There are several options for removing your content from Google although not all options are very good. Dan, at Doublespark-SEO blog, recently discussed two options, robots.txt file and the nofollow attribute. To learn more about both options please read the posts there. The great thing about Matt Cutts’ talk is that I preferred the robots.txt method before, but now after listening to the talk, it simply makes sense to use the two methods he favored.
- .htaccess – Use this to password protect a directory. This method is really good for preventing a page/directory from being indexed since Google bot won’t even attempt to guess the password and so won’t even be able to crawl the page.
- URL Removal Tool – The URL removal tool in Google’s Webmaster console is the best option for removing pages that are already indexed. In case you make a mistake (like removing your entire domain) you can simply revoke it instead of having to email Google about the mistake.

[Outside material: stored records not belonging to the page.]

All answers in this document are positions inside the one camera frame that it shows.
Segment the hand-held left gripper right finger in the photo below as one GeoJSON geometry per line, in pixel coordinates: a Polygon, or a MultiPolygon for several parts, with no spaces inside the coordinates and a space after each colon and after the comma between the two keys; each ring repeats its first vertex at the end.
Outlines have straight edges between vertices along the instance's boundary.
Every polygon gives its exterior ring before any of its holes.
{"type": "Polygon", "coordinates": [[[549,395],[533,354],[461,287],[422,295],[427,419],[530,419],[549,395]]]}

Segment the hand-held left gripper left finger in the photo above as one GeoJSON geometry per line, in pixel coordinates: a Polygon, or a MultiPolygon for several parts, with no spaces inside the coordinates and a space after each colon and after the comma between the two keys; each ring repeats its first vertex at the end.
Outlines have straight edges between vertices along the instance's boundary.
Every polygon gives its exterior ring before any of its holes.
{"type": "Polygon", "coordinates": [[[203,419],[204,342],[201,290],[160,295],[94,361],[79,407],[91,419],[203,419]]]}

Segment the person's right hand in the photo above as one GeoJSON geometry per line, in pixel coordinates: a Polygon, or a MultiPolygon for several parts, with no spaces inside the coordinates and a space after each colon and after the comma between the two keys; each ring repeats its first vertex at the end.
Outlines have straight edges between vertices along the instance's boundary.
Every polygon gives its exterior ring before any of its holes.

- robots.txt - An ok option but sometimes pages still get referenced by Google. Make sure the robots.txt file is error-free by testing it first using Webmaster Tools.
- noindex – Good but if Google sees a link to the page and does not crawl the page yet it might reference the link since it hasn’t read the noindex meta tag yet and so won’t know that the page shouldn’t be indexed. The page if crawled will not be indexed at all. However, MSN and Yahoo still references those pages.
- nofollow – Not a good option. Unless you can be sure that all links to the page has a nofollow tag, then bots can still still follow other links to the page and thus index the page that way.
- not linking to the page at all – Very poor option. Even if you don’t link to the page someone else might accidentally link to that page. Though a remote possibility, it can happen. Aside from that if someone surf’s the page and his referrer settings are on then the bot will be able to find the page through that.